Depois do revés, o ministro retirou da pauta do plenário virtual os casos de outros dois réus do 8 de Janeiro que não só foram condenados à mesma pena da gerente de recursos humanos (um ano de prisão por associação criminosa) como também cumpriram a mesma medida cautelar (recolhimento domiciliar noturno) antes de serem condenados pelo STF.
A manobra levantou dúvidas sobre as razões de Moraes: se ele estaria disposto a aplicar nesses dois casos o entendimento do plenário, sem submeter os processos a novos julgamentos, ou se pretende evitar mais um revés, articulando nos bastidores alguma reviravolta no entendimento da Corte, por meio do convencimento de colegas.
Esses julgamentos estavam previstos para ocorrer de 14 a 21 de agosto no plenário virtual da Corte, uma plataforma online que permite a análise de casos longe dos olhos da opinião pública e das transmissões ao vivo da TV Justiça. Mas Moraes os retirou da pauta no último dia 13, ou seja, uma semana após o julgamento de Simone e, desde então, nada mais decidiu.
Procurado pelo blog, o gabinete do ministro não se manifestou.
Prestação de serviços
Os dois casos retirados de pauta por Alexandre de Moraes também envolviam condenados do 8 de Janeiro que acamparam no quartel do Exército em Brasília: a porteira Rosa Maria Pinto Vanderley e Carlos Daniel Aragão de Araújo, que estava desempregado na época da manifestação antidemocrática.
Assim como na situação de Simone, as defesas deles também pediram para que a “detração da pena”, ou seja, o cálculo do tempo já cumprido, levasse em conta não apenas o período em que eles estavam presos preventivamente, mas também os dias em que cumpriram recolhimento domiciliar noturno.
Conforme previsto no Código Penal, o tamanho diminuto da pena, de um ano de prisão, permitiu que a condenação fosse substituída por 225 horas de prestação de serviços à comunidade, além da participação em um curso de 12 horas sobre democracia, elaborado pelo Ministério Público Federal (MPF).
Para a Defensoria Pública da União (DPU), o tempo em que os réus ficaram em recolhimento domiciliar noturno deveria ser abatido das horas de prestação de serviços comunitários.
“As medidas cautelares impostas (recolhimento domiciliar noturno com monitoramento eletrônico) são substancialmente análogas às penas aplicadas (prestação de serviços à comunidade e participação em curso educativo). Isso porque ambas consistem em restrição de direitos sem privação total da liberdade de locomoção”, afirma a DPU.

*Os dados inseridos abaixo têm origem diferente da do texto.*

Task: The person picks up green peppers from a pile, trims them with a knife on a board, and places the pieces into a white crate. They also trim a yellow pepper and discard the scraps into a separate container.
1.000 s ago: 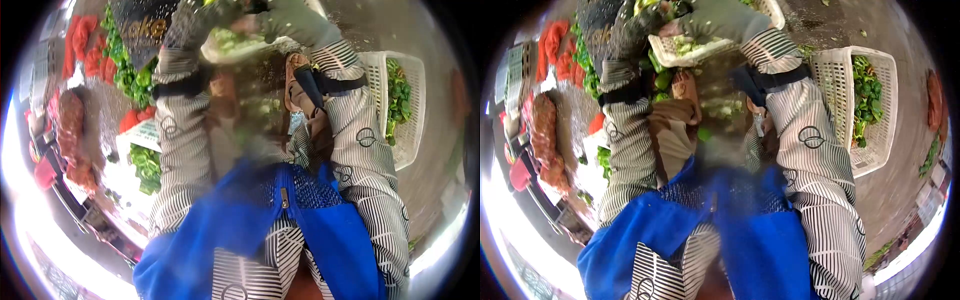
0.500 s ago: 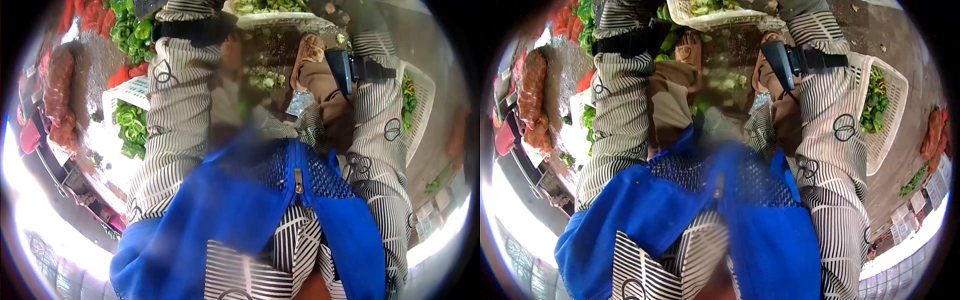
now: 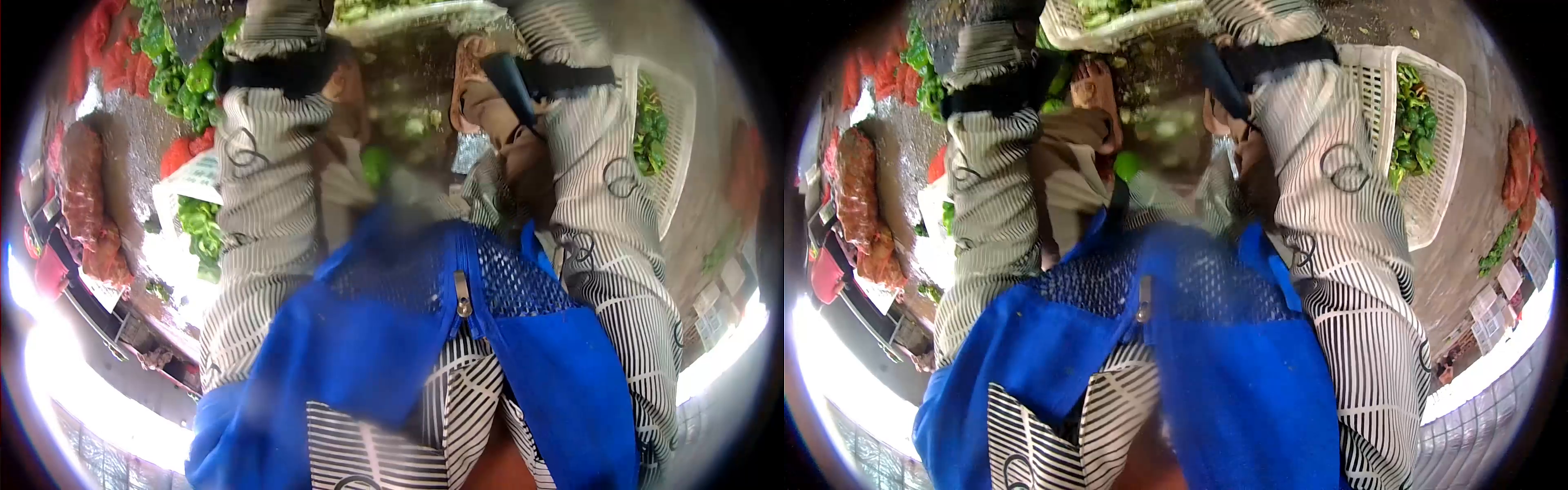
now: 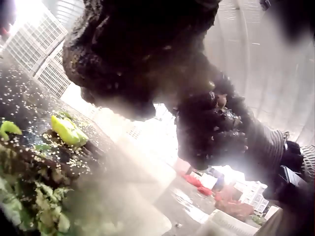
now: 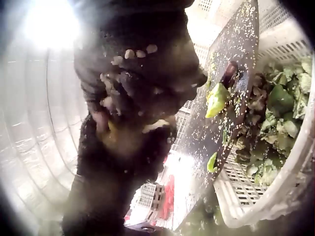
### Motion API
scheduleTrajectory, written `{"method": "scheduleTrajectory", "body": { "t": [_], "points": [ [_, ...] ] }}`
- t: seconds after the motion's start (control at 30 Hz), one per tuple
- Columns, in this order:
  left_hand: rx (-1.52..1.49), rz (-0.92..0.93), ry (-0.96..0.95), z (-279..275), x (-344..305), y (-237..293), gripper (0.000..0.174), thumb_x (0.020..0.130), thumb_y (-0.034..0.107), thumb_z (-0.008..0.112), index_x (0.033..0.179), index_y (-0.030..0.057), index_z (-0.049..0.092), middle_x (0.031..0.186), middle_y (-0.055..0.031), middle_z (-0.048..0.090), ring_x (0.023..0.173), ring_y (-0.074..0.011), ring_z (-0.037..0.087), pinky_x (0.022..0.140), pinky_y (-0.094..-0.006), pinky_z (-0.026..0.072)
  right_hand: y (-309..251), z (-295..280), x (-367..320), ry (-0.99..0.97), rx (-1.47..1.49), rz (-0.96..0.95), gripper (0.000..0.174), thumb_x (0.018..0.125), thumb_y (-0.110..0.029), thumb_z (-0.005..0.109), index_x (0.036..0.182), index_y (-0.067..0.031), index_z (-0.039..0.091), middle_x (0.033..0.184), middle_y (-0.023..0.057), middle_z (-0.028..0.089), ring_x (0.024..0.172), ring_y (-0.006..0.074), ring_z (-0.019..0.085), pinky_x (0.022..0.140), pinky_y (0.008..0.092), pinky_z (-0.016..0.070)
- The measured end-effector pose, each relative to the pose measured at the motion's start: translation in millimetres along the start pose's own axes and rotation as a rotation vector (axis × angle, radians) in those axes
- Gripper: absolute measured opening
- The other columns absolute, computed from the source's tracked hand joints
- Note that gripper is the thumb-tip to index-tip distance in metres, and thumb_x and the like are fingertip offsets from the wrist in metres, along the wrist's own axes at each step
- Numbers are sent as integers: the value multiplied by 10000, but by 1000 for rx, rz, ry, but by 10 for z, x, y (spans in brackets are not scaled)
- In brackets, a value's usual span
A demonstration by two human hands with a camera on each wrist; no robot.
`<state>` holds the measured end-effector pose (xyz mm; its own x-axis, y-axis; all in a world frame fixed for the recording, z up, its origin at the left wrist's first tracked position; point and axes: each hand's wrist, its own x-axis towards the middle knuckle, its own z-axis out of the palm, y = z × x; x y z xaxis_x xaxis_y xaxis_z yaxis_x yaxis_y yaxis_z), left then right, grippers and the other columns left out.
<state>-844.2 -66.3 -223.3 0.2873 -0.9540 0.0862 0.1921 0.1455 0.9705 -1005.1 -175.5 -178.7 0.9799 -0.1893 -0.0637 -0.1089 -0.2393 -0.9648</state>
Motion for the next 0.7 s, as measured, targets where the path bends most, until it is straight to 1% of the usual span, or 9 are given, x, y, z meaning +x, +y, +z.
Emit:
{"method": "scheduleTrajectory", "body": {
  "t": [0.13,0.23,0.37,0.4,0.47,0.53,0.57,0.63,0.7],
  "points": [
    [-26,-48,129,6,167,66,809,811,519,720,1430,138,364,1398,-142,445,1173,-261,548,872,-381,529,72,68,107,78,-47,117,368,835,-415,717,1085,-145,713,1264,141,541,1151,245,559,949,381,487],
    [-117,-94,181,28,206,44,815,816,533,712,1441,152,354,1409,-148,438,1161,-267,561,843,-386,550,280,63,225,150,-420,22,481,909,-207,622,1295,60,516,1176,216,602,1061,267,623,950,372,501],
    [-85,-119,132,11,211,-108,790,845,536,676,1464,189,329,1333,-125,511,1097,-269,580,769,-389,567,273,17,190,226,-416,-97,533,817,-20,597,1330,49,470,1187,230,589,1071,318,619,979,379,494],
    [-638,-173,-74,-138,233,-335,706,906,473,616,1473,175,318,1321,-110,520,1065,-252,587,769,-369,564,246,24,169,270,-420,-143,500,800,7,591,1290,49,501,1143,225,603,1029,326,632,948,389,506],
    [-361,-120,98,138,174,-60,662,956,438,564,1485,144,296,1296,-97,534,1049,-216,583,805,-325,552,248,18,178,352,-432,-195,386,805,19,583,1187,48,543,1003,199,627,924,315,650,862,392,526],
    [-395,-89,145,372,166,184,879,863,644,561,1497,111,268,1329,-163,520,1160,-281,564,962,-437,499,229,18,179,428,-393,-221,313,813,22,580,1124,48,566,915,183,640,856,301,659,802,390,535],
    [-311,-78,175,444,167,244,871,864,615,588,1504,130,251,1341,-146,510,1186,-275,548,969,-423,498,210,19,177,461,-347,-225,296,818,19,581,1112,47,568,897,180,641,841,293,659,784,387,534],
    [-47,-70,167,376,149,154,809,889,481,643,1505,139,245,1348,-135,505,1160,-243,562,943,-383,518,208,1,173,372,-277,19,448,788,-280,732,1149,-48,603,1152,128,634,975,242,654,846,346,540],
    [258,-25,164,307,128,39,755,911,387,647,1500,123,256,1334,-135,515,1130,-231,578,931,-368,525,154,38,160,419,-272,-51,385,809,-192,711,1114,5,582,997,154,629,863,248,643,756,354,517]
  ]
}}
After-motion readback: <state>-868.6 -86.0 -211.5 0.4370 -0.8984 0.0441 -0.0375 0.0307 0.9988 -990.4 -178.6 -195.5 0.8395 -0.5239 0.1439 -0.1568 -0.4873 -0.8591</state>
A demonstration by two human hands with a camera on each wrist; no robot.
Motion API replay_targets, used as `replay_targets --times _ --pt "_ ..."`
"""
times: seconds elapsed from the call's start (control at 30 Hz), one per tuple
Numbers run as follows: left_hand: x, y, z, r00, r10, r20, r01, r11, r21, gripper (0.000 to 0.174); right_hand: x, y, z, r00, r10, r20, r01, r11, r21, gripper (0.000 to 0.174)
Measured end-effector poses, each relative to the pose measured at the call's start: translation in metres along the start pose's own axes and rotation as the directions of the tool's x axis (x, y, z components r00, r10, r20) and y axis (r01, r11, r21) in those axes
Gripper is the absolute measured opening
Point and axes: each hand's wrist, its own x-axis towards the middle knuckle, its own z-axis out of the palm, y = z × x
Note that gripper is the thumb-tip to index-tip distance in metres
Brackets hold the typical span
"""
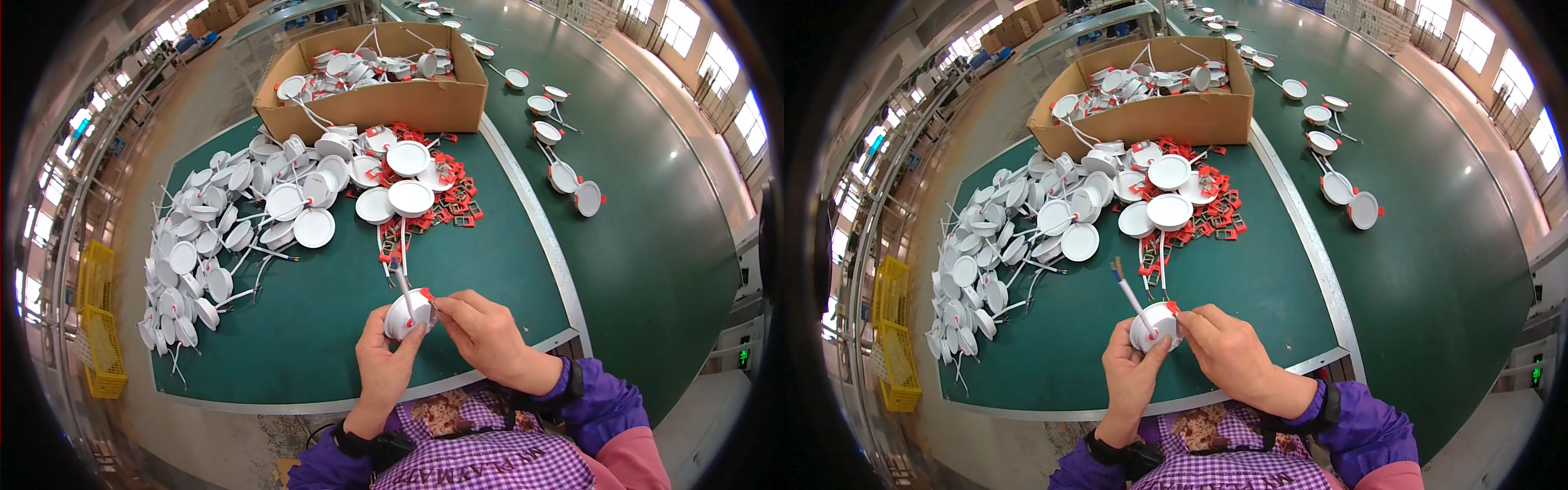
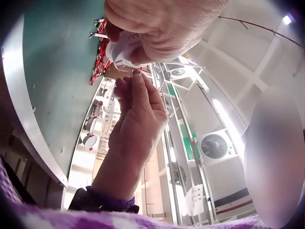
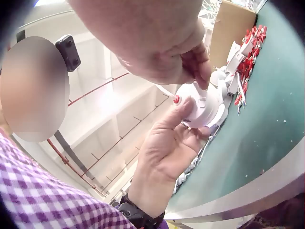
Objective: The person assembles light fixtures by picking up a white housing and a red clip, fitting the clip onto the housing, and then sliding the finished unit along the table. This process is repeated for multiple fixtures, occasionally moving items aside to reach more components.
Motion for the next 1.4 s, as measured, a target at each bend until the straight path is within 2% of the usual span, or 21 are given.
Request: replay_targets --times 0.1,0.2,0.33,0.5,0.57,0.63,0.67,0.7,0.73,0.77,0.8,0.93,1.03,1.1,1.23,1.3,1.33,1.37,1.4 --pt "0.0 0.008 0.002 0.999 -0.045 0.031 0.044 0.998 0.036 0.029 0.001 0.001 -0.001 1.0 0.001 0.014 -0.001 1.0 0.008 0.019" --pt "-0.001 0.005 -0.001 1.0 -0.013 0.024 0.011 0.997 0.082 0.029 0.0 -0.003 -0.003 0.999 0.016 0.038 -0.016 1.0 0.0 0.018" --pt "-0.002 -0.002 0.0 1.0 0.003 -0.003 -0.003 1.0 0.03 0.029 -0.002 -0.004 0.0 1.0 0.019 0.024 -0.019 0.999 -0.026 0.018" --pt "-0.002 0.003 -0.005 0.999 0.032 0.038 -0.04 0.976 0.214 0.028 -0.002 0.001 0.0 0.996 0.063 0.064 -0.065 0.998 0.02 0.021" --pt "-0.003 0.005 -0.005 0.999 0.046 0.029 -0.05 0.986 0.162 0.026 -0.001 0.004 0.0 0.995 0.076 0.072 -0.079 0.996 0.035 0.021" --pt "-0.004 0.005 -0.007 0.998 0.063 0.02 -0.065 0.992 0.105 0.024 0.002 0.008 -0.001 0.947 0.301 0.111 -0.32 0.872 0.37 0.025" --pt "-0.005 0.004 -0.009 0.999 0.027 0.035 -0.028 0.999 0.019 0.024 0.003 0.003 -0.006 0.903 0.389 0.181 -0.429 0.807 0.407 0.029" --pt "-0.005 0.005 -0.009 0.999 -0.009 0.053 0.012 0.998 -0.064 0.025 0.003 0.003 -0.006 0.904 0.389 0.177 -0.427 0.809 0.404 0.029" --pt "-0.006 0.008 -0.007 0.998 -0.009 0.06 0.013 0.998 -0.065 0.025 0.002 0.002 -0.004 0.866 0.424 0.264 -0.499 0.727 0.471 0.031" --pt "-0.008 0.013 -0.003 0.998 -0.042 0.038 0.048 0.984 -0.173 0.025 0.0 0.002 -0.003 0.822 0.447 0.353 -0.569 0.632 0.525 0.032" --pt "-0.009 0.016 -0.001 0.997 -0.077 0.019 0.08 0.957 -0.28 0.026 -0.002 0.003 0.001 0.824 0.431 0.368 -0.566 0.604 0.561 0.032" --pt "-0.011 0.005 -0.005 0.997 -0.073 0.034 0.08 0.941 -0.33 0.027 0.002 -0.003 -0.004 0.806 0.453 0.381 -0.591 0.648 0.48 0.032" --pt "-0.011 0.002 -0.008 0.988 -0.151 0.045 0.157 0.934 -0.322 0.026 0.003 0.001 -0.002 0.806 0.446 0.39 -0.584 0.71 0.395 0.031" --pt "-0.012 0.001 -0.01 0.98 -0.19 0.055 0.197 0.937 -0.289 0.029 -0.002 0.012 0.006 0.863 0.382 0.331 -0.502 0.723 0.474 0.028" --pt "-0.01 0.006 -0.013 0.975 -0.212 0.064 0.221 0.91 -0.352 0.029 0.004 0.009 0.001 0.868 0.376 0.324 -0.486 0.776 0.401 0.031" --pt "-0.007 0.014 -0.015 0.956 -0.275 0.104 0.293 0.916 -0.275 0.031 0.02 0.025 -0.012 0.724 0.302 0.62 -0.638 0.634 0.437 0.036" --pt "-0.007 0.017 -0.015 0.957 -0.272 0.099 0.289 0.915 -0.28 0.031 0.025 0.038 -0.015 0.793 0.247 0.556 -0.49 0.802 0.343 0.037" --pt "-0.006 0.02 -0.015 0.978 -0.199 0.054 0.207 0.952 -0.226 0.029 0.034 0.05 -0.015 0.89 0.246 0.383 -0.32 0.937 0.143 0.034" --pt "-0.005 0.021 -0.016 0.992 -0.122 0.016 0.123 0.979 -0.165 0.027 0.049 0.051 -0.021 0.842 0.43 0.325 -0.461 0.887 0.02 0.031"
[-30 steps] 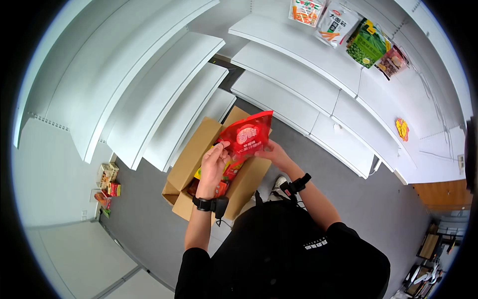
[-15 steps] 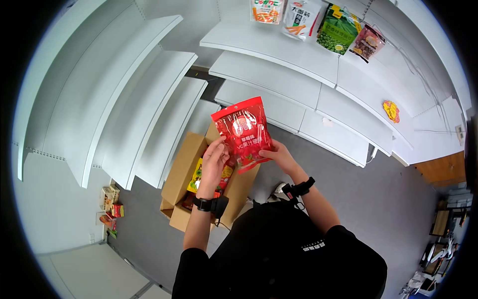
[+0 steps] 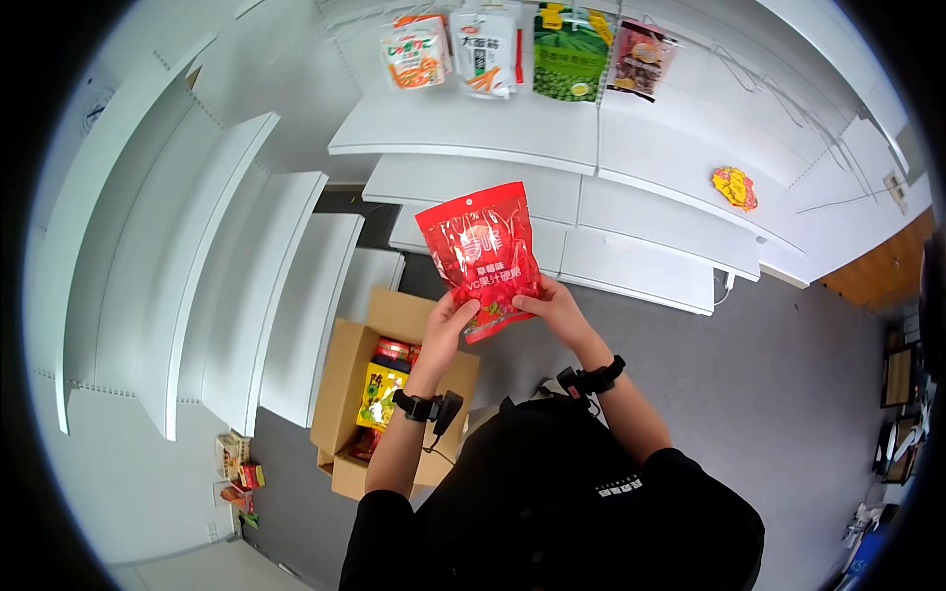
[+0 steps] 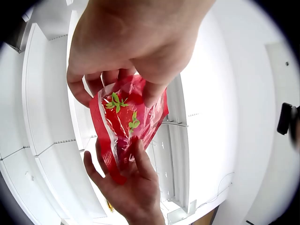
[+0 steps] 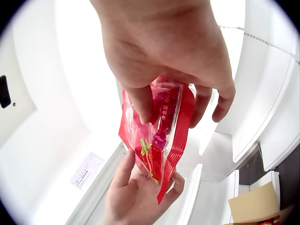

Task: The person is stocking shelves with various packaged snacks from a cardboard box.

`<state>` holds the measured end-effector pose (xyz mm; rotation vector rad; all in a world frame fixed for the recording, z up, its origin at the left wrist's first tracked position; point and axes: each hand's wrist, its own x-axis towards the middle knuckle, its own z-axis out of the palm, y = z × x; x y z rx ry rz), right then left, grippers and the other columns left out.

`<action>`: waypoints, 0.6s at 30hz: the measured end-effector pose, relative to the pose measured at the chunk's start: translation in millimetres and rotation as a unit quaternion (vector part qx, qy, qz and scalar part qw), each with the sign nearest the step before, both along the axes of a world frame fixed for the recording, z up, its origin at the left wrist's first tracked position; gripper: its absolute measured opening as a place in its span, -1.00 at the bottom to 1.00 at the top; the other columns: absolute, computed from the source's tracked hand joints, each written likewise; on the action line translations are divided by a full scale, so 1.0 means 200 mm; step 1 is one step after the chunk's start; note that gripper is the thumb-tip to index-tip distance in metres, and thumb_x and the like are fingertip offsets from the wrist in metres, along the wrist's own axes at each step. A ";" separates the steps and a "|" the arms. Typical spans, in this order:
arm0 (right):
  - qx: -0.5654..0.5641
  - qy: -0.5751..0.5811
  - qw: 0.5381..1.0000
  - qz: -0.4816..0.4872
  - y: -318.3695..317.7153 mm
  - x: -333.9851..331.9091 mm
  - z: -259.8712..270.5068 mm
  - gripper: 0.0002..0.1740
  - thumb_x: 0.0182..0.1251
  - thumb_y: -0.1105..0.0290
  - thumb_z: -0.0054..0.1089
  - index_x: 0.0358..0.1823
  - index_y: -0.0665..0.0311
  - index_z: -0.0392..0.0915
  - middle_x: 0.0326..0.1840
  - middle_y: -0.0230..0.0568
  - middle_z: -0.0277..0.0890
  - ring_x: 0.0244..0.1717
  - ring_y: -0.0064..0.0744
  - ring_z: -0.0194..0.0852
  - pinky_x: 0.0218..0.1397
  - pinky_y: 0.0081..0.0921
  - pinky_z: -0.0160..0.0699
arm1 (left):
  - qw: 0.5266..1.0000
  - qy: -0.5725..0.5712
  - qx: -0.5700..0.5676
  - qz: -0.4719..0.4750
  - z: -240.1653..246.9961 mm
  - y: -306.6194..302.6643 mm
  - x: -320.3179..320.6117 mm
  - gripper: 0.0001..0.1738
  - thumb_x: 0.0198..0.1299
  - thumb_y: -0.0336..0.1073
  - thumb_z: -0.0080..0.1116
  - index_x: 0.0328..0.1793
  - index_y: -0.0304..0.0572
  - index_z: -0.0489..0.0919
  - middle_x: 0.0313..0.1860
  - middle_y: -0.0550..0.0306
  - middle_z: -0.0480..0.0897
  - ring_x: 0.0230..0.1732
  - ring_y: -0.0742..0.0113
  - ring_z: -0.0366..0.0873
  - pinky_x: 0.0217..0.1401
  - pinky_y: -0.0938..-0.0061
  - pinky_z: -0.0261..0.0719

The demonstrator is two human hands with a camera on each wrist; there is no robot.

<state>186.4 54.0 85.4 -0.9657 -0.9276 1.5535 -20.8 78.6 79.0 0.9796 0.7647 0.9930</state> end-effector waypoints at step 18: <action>0.020 0.033 0.996 -0.086 -0.03 0.68 0.01 -0.62 0.23 0.50 0.23 0.07 0.38 0.43 -0.05 -0.26 0.58 -0.06 -0.50 0.54 0.09 -0.51 0.51 | 0.997 0.049 0.027 -0.044 0.10 0.13 0.76 -0.72 0.28 -0.37 0.13 0.08 -0.32 0.54 -0.04 0.16 0.64 -0.04 0.50 0.53 0.09 0.55 0.43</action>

Para a DPU, a distinção promovida por Alexandre de Moraes, que reconhece detração para o período de prisão preventiva, mas a nega para o período de medidas cautelares diversas, “carece de fundamentação lógica e jurídica quando se considera que ambas as modalidades restringem efetivamente a liberdade do indivíduo”.
Os julgamentos de Rosa e Carlos Daniel foram iniciados em 17 de abril, mas acabaram interrompidos por um pedido de vista de Cristiano Zanin. No julgamento de Simone, já concluído, foi Zanin quem abriu a corrente divergente a favor da gerente de recursos.